Re: Document warehouse for/on VMS??

From: Alan Winston - SSRL Admin Cmptg Mgr (winston_at_SSRL.SLAC.STANFORD.EDU)
Date: 03/16/04

Date: Mon, 15 Mar 2004 23:19:48 GMT

In article <ROl5c.1303$>, "John Smith" <> writes:
>Thinking about a possible upcoming project...
>-approximately 100 million documents (.pdf / .pps / .doc / .tif / xml /and
>some other formats) need to be stored, indexed, and available for display
>via a web browser/plug-in
>- each document is variable size, anywhere from 1 to 100's of pages long
>- users have to be able to access specific pages of the documents if they
>are multi-page ones
>Two basic approaches in a roll-your-own solution:
>a) Store the file name, location, description in a rdbms or OR store and
>have the ability in a program to go to the required location and open the
>file. The challenge here is that if the file moves or is deleted/renamed,
>my DB is out of whack.
>b) Store the 'objects' as blobs in a rdbms along with various other
>attributes and indicies to specific sections of interest. The the app would
>have to copy the doc to the file system when the user wanted to access.
>Maybe a little harder to implement, but better for maintaining db integrity.

You don't have to involve the file system at all. Store the blobs in an
rdbms, and have your application, running as a CGI, fetch the blobs, write
appropriate headers and then the binary document itself out to its link to
the webserver. Same strategy as generating a plot and writing it out to
the webserver without an intermediate file; we do that here.
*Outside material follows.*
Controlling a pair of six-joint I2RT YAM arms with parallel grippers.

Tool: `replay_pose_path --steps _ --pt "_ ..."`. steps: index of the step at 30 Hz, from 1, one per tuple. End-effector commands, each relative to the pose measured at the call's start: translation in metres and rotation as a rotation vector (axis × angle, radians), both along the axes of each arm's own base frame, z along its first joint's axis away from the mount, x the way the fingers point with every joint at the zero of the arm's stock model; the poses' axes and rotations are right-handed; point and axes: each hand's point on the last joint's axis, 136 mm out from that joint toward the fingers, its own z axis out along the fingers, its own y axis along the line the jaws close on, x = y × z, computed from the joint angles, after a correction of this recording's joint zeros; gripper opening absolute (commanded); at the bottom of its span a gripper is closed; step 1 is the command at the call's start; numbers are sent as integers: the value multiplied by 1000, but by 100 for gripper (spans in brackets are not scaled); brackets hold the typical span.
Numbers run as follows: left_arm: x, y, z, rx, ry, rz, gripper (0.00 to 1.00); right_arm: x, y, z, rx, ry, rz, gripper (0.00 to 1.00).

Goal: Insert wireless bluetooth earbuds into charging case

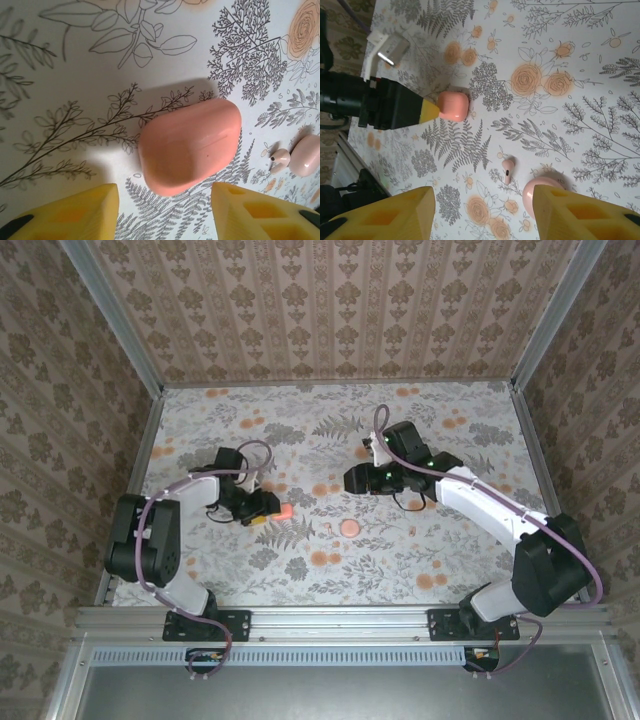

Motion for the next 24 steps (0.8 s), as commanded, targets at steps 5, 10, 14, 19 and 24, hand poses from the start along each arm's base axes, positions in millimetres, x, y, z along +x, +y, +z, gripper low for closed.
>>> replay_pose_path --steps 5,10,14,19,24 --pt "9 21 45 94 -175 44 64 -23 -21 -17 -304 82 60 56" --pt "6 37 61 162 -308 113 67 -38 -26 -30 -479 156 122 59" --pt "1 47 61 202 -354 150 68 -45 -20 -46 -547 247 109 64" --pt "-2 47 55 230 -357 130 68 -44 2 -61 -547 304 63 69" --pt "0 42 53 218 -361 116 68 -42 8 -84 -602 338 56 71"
>In a file system approach under VMS, my memory tells me that there are/were
>a couple of limitations on the number of nested directory levels possible
>and/or number of files. Since my current apps only deal with a rather
>limited number of files outside the db I can't be sure if this vaguely
>recollected 'issue' is still a problem.

It's certainly less of a problem unders ODS-5 and under ODS-2 since 7.2.
You used to be limited to eight levels of directory structure (which you could
fake out with rooted directory structures and renaming, but with possible
trouble); there'd also be noticeable performance difficulties in directory
maintenance of large directories; both of these issues have been addressed.

>Other solutions would include 3rd party apps, if available on VMS -
>Documentum springs to mind as an application of this type, but it isn't
>available on VMS.

>Any thoughts on how to handle an app/requirement like this on VMS?

Basic approach given above: store all the documents as blobs in a dbms,
have CGIs fetch 'em from the db and blat 'em out directly. (The loss here
vs. filesystem is in frequently-accessed files, which the webserver won't
cache if they appear to be dynamically generated. But Apache 1.3 doesn't
cache anyway. You'd have to figure out how to tweak your db to make it
cache big, frequently-accessed documents.)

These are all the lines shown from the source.